#### [EXERCISE GOAL]
Look through the listing below and write out exactly the lines from the line with "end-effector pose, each" to the line with "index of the", both included, and no others.

*-*-*

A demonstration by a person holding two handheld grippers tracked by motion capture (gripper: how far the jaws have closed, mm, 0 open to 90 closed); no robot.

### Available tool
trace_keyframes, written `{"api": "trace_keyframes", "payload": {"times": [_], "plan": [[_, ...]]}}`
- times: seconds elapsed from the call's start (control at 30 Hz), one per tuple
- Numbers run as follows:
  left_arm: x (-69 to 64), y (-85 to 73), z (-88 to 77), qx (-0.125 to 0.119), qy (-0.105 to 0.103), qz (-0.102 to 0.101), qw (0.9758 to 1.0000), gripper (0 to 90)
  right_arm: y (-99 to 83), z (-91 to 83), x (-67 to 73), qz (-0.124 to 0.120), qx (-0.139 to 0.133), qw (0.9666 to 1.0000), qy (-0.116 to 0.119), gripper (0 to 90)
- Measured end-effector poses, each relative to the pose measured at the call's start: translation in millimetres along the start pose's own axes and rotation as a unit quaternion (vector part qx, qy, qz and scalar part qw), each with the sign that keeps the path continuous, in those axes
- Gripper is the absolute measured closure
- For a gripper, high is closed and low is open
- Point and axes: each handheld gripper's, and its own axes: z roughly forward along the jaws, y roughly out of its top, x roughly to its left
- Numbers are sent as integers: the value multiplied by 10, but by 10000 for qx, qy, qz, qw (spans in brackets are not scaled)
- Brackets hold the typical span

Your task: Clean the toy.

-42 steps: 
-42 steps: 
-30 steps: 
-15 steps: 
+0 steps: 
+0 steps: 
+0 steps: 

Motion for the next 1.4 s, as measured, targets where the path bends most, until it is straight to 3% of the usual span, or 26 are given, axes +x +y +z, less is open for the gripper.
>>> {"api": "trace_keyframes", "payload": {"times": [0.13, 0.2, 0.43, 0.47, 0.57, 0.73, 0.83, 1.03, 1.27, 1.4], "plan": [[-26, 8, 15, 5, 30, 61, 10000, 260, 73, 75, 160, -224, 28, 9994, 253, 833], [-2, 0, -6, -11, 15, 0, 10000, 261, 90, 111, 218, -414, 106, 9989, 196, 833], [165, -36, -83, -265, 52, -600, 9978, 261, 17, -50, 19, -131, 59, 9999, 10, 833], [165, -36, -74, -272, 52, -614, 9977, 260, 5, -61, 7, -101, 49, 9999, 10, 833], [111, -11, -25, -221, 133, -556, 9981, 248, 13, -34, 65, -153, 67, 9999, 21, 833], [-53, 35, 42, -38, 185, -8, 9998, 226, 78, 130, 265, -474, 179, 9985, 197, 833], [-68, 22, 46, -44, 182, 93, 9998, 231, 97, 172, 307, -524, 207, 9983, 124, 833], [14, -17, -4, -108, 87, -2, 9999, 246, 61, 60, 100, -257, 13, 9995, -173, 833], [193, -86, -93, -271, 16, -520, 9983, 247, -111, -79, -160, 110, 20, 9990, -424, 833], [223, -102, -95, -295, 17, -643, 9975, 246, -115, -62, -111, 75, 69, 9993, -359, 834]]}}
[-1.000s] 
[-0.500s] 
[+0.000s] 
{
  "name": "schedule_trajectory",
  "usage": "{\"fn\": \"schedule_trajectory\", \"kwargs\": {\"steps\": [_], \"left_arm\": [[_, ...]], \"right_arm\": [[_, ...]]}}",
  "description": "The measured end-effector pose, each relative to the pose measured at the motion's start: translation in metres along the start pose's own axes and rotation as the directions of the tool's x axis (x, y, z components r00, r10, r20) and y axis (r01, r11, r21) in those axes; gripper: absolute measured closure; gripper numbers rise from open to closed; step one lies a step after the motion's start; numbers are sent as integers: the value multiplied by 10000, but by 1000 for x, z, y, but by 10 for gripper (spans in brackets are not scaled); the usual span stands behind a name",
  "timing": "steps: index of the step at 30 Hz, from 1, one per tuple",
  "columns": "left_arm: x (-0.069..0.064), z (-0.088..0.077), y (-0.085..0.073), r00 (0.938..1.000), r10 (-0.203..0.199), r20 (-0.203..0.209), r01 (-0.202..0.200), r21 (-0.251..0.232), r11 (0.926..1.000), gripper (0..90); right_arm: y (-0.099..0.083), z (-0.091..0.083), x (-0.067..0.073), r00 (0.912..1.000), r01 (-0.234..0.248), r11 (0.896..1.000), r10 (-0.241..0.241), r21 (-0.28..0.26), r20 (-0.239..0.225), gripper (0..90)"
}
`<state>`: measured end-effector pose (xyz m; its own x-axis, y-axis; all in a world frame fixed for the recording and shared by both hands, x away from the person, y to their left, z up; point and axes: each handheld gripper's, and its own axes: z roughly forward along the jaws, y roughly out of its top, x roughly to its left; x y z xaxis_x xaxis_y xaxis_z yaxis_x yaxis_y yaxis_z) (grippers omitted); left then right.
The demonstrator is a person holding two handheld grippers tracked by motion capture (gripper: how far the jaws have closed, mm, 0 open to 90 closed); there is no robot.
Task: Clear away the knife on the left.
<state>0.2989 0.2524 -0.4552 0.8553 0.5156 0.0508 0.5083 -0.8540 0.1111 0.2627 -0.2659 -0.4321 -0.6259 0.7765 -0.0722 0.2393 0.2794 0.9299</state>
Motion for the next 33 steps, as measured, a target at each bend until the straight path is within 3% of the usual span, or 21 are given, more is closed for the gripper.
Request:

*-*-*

#### [OUTPUT BELOW]
  "description": "The measured end-effector pose, each relative to the pose measured at the motion's start: translation in metres along the start pose's own axes and rotation as the directions of the tool's x axis (x, y, z components r00, r10, r20) and y axis (r01, r11, r21) in those axes; gripper: absolute measured closure; gripper numbers rise from open to closed; step one lies a step after the motion's start; numbers are sent as integers: the value multiplied by 10000, but by 1000 for x, z, y, but by 10 for gripper (spans in brackets are not scaled); the usual span stands behind a name",
  "timing": "steps: index of the step at 30 Hz, from 1, one per tuple",

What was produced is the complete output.